▼

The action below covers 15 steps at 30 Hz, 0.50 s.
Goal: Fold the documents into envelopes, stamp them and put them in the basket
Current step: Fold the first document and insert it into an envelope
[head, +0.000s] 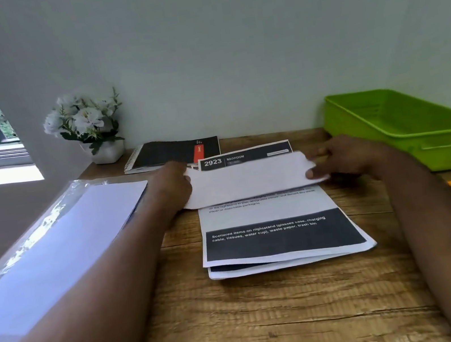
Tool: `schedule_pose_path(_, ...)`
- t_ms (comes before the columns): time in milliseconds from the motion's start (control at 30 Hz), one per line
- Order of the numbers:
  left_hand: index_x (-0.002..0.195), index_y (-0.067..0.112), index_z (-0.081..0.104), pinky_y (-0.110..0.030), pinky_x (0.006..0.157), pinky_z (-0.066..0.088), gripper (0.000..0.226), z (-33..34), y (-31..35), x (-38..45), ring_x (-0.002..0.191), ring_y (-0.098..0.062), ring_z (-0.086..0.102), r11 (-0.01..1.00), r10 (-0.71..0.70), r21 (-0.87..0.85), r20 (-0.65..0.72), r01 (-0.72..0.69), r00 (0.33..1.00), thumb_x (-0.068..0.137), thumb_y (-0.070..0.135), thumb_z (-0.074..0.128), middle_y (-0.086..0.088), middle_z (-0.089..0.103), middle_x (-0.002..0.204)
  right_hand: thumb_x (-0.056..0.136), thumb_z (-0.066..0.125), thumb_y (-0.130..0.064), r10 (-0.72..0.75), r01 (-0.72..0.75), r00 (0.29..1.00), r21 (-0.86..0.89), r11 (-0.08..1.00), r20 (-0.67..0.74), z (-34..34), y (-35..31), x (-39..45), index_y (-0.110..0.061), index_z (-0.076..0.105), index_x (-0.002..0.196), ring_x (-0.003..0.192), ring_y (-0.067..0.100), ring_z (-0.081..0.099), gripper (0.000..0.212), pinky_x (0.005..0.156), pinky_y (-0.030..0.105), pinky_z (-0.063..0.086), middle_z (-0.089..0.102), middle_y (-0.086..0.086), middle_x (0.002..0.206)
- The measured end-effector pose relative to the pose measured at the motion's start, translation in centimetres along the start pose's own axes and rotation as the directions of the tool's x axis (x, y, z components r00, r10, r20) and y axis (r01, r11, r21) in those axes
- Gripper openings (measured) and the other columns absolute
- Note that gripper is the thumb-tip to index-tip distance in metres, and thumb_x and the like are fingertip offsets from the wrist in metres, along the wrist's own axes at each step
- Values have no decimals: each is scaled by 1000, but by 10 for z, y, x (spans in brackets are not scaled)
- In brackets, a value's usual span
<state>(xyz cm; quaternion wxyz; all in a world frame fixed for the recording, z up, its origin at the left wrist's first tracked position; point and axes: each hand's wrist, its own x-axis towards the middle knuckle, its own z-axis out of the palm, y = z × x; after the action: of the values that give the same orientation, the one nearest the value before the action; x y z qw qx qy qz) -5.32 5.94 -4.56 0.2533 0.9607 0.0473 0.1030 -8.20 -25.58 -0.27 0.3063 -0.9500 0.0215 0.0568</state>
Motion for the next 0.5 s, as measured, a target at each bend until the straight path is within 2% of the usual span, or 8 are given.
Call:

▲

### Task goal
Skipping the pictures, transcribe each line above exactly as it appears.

### Solved exercise
The action below covers 15 steps at 30 Hz, 0.50 s.
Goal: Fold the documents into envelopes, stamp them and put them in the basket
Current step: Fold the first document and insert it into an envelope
[head, +0.000s] 
Tool: `schedule_pose_path(_, ...)`
- t_ms (comes before the columns): time in milliseconds from the motion's start (control at 30 Hz), one per line
- Order of the numbers:
  left_hand: index_x (-0.002..0.195), index_y (-0.067..0.112), index_z (-0.081..0.104), pinky_y (-0.110..0.030), pinky_x (0.006..0.157), pinky_z (-0.066..0.088), gripper (0.000..0.226), z (-33..34), y (-31..35), x (-38..45), ring_x (-0.002..0.191), ring_y (-0.098..0.062), ring_z (-0.086..0.102), r11 (-0.01..1.00), r10 (-0.71..0.70), r21 (-0.87..0.85), r20 (-0.65..0.72), r01 (-0.72..0.69), r00 (0.33..1.00), thumb_x (-0.068..0.137), thumb_y (-0.070..0.135), thumb_z (-0.074..0.128), middle_y (-0.086..0.088), middle_z (-0.089..0.103), middle_x (-0.002..0.204)
  right_hand: thumb_x (-0.056..0.136), thumb_z (-0.066..0.125), thumb_y (-0.130..0.064), r10 (-0.72..0.75), r01 (-0.72..0.75), r00 (0.29..1.00), r21 (-0.86..0.89), r11 (-0.08..1.00), r20 (-0.67..0.74), z (-34..34), y (-35..31), x (-39..45), index_y (-0.110..0.061), index_z (-0.076..0.105), index_x (-0.002..0.196), ring_x (-0.003..0.192), ring_y (-0.067..0.100), ring_z (-0.081..0.099), gripper (0.000..0.212), pinky_x (0.005..0.156), pinky_y (-0.030..0.105), pinky_z (-0.063..0.086), middle_z (-0.089..0.102), middle_y (-0.086..0.086), middle_x (0.002..0.206)
- The measured end-effector pose relative to the pose measured at the motion's start, translation in centimetres along the start pose's own axes and rotation as the directions of the tool's x axis (x, y, z components r00, r10, r20) and y axis (r01, r11, r21) in those axes
- Gripper openings (measured) and the other columns absolute
- Note that gripper is the thumb-tip to index-tip distance in metres, and thumb_x and the like are fingertip offsets from the wrist in metres, along the wrist's own axes at each step
- Values have no decimals: each is scaled by 1000, but by 10 for z, y, x (spans in brackets are not scaled)
- In brackets, a value's usual span
<state>(xyz cm; quaternion wxyz; all in a world frame fixed for the recording, z up, its origin at the left wrist's first tracked position; point and axes: each hand's wrist, its own x-axis towards the middle knuckle, its own z-axis out of the palm, y = z × x; after the action: of the values that give the same orientation, the one nearest the value before the action; x y z qw qx qy qz) -5.32 5.94 -4.56 0.2533 0.9607 0.0473 0.1030 -8.20 -25.58 -0.27 0.3063 -0.9500 0.0215 0.0568</state>
Motion for the next 0.5 s, as measured, a target at each bend until the straight path is within 2% of the usual span, or 8 are given.
Call:

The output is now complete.